Exercise requirements> Would you restate the entries below exactly, keeping every line?

Records provided>

++++++++

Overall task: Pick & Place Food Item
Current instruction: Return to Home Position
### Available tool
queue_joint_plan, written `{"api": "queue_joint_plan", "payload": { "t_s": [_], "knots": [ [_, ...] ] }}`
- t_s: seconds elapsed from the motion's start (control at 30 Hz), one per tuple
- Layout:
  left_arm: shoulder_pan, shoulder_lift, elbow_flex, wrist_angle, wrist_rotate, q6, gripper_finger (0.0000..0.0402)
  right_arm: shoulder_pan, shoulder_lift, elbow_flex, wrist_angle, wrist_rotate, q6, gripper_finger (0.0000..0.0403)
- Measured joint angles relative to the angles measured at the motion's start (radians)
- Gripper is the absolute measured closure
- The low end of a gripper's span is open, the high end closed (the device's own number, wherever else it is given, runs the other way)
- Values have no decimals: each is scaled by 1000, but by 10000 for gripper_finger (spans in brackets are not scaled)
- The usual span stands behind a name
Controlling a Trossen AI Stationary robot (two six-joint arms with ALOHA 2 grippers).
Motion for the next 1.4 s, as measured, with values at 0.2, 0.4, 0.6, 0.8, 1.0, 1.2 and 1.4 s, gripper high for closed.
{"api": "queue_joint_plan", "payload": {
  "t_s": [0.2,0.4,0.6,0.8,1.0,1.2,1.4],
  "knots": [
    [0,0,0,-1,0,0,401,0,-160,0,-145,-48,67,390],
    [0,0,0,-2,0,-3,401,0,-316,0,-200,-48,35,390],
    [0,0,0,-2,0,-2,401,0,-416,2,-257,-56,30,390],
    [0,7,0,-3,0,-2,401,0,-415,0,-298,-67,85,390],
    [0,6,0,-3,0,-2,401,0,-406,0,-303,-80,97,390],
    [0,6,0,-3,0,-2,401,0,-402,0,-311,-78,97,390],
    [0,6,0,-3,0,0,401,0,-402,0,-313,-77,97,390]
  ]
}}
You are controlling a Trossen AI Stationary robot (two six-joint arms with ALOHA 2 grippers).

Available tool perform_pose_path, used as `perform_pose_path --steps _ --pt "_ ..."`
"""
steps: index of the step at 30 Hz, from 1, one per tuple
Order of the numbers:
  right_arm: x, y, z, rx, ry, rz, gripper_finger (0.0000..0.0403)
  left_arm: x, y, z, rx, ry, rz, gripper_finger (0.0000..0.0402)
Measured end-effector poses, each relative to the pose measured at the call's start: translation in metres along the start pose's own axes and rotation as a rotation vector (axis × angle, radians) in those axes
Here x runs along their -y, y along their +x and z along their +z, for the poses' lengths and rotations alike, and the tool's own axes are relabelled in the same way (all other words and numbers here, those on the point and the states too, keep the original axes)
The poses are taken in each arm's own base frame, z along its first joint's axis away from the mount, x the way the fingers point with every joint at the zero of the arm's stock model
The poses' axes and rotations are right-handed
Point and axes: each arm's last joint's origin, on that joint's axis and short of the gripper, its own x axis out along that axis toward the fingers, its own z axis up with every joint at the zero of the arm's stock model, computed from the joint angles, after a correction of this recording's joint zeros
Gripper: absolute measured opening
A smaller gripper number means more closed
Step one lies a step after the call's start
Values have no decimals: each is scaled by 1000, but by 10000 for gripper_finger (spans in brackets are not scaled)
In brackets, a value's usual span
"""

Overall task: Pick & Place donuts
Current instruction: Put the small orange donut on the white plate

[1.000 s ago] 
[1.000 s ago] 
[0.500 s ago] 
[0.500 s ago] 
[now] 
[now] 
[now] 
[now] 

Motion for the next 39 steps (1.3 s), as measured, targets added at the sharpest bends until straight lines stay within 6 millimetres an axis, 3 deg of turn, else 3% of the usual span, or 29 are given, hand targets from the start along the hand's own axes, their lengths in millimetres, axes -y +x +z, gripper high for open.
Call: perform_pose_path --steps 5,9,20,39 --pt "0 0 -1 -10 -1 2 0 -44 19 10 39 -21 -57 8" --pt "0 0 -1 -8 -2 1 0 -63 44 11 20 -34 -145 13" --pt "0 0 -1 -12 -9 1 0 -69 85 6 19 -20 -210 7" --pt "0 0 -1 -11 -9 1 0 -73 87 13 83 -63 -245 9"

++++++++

Result below>
Overall task: Pick & Place Food Item
Current instruction: Return to Home Position
### Available tool
queue_joint_plan, written `{"api": "queue_joint_plan", "payload": { "t_s": [_], "knots": [ [_, ...] ] }}`
- t_s: seconds elapsed from the motion's start (control at 30 Hz), one per tuple
- Layout:
  left_arm: shoulder_pan, shoulder_lift, elbow_flex, wrist_angle, wrist_rotate, q6, gripper_finger (0.0000..0.0402)
  right_arm: shoulder_pan, shoulder_lift, elbow_flex, wrist_angle, wrist_rotate, q6, gripper_finger (0.0000..0.0403)
- Measured joint angles relative to the angles measured at the motion's start (radians)
- Gripper is the absolute measured closure
- The low end of a gripper's span is open, the high end closed (the device's own number, wherever else it is given, runs the other way)
- Values have no decimals: each is scaled by 1000, but by 10000 for gripper_finger (spans in brackets are not scaled)
- The usual span stands behind a name
Controlling a Trossen AI Stationary robot (two six-joint arms with ALOHA 2 grippers).
Motion for the next 1.4 s, as measured, with values at 0.2, 0.4, 0.6, 0.8, 1.0, 1.2 and 1.4 s, gripper high for closed.
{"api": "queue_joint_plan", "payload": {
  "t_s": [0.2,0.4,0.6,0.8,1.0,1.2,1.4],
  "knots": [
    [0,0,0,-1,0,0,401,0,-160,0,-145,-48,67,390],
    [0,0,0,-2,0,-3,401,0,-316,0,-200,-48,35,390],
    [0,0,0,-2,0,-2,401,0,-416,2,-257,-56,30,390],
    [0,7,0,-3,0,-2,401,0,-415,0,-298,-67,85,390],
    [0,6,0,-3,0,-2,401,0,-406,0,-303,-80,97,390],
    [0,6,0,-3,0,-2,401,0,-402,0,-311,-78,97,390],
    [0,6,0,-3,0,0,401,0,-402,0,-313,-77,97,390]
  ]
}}
You are controlling a Trossen AI Stationary robot (two six-joint arms with ALOHA 2 grippers).

Available tool perform_pose_path, used as `perform_pose_path --steps _ --pt "_ ..."`
"""
steps: index of the step at 30 Hz, from 1, one per tuple
Order of the numbers:
  right_arm: x, y, z, rx, ry, rz, gripper_finger (0.0000..0.0403)
  left_arm: x, y, z, rx, ry, rz, gripper_finger (0.0000..0.0402)
Measured end-effector poses, each relative to the pose measured at the call's start: translation in metres along the start pose's own axes and rotation as a rotation vector (axis × angle, radians) in those axes
Here x runs along their -y, y along their +x and z along their +z, for the poses' lengths and rotations alike, and the tool's own axes are relabelled in the same way (all other words and numbers here, those on the point and the states too, keep the original axes)
The poses are taken in each arm's own base frame, z along its first joint's axis away from the mount, x the way the fingers point with every joint at the zero of the arm's stock model
The poses' axes and rotations are right-handed
Point and axes: each arm's last joint's origin, on that joint's axis and short of the gripper, its own x axis out along that axis toward the fingers, its own z axis up with every joint at the zero of the arm's stock model, computed from the joint angles, after a correction of this recording's joint zeros
Gripper: absolute measured opening
A smaller gripper number means more closed
Step one lies a step after the call's start
Values have no decimals: each is scaled by 1000, but by 10000 for gripper_finger (spans in brackets are not scaled)
In brackets, a value's usual span
"""

Overall task: Pick & Place donuts
Current instruction: Put the small orange donut on the white plate

[1.000 s ago] 
[1.000 s ago] 
[0.500 s ago] 
[0.500 s ago] 
[now] 
[now] 
[now] 
[now] 

Motion for the next 39 steps (1.3 s), as measured, targets added at the sharpest bends until straight lines stay within 6 millimetres an axis, 3 deg of turn, else 3% of the usual span, or 29 are given, hand targets from the start along the hand's own axes, their lengths in millimetres, axes -y +x +z, gripper high for open.
Call: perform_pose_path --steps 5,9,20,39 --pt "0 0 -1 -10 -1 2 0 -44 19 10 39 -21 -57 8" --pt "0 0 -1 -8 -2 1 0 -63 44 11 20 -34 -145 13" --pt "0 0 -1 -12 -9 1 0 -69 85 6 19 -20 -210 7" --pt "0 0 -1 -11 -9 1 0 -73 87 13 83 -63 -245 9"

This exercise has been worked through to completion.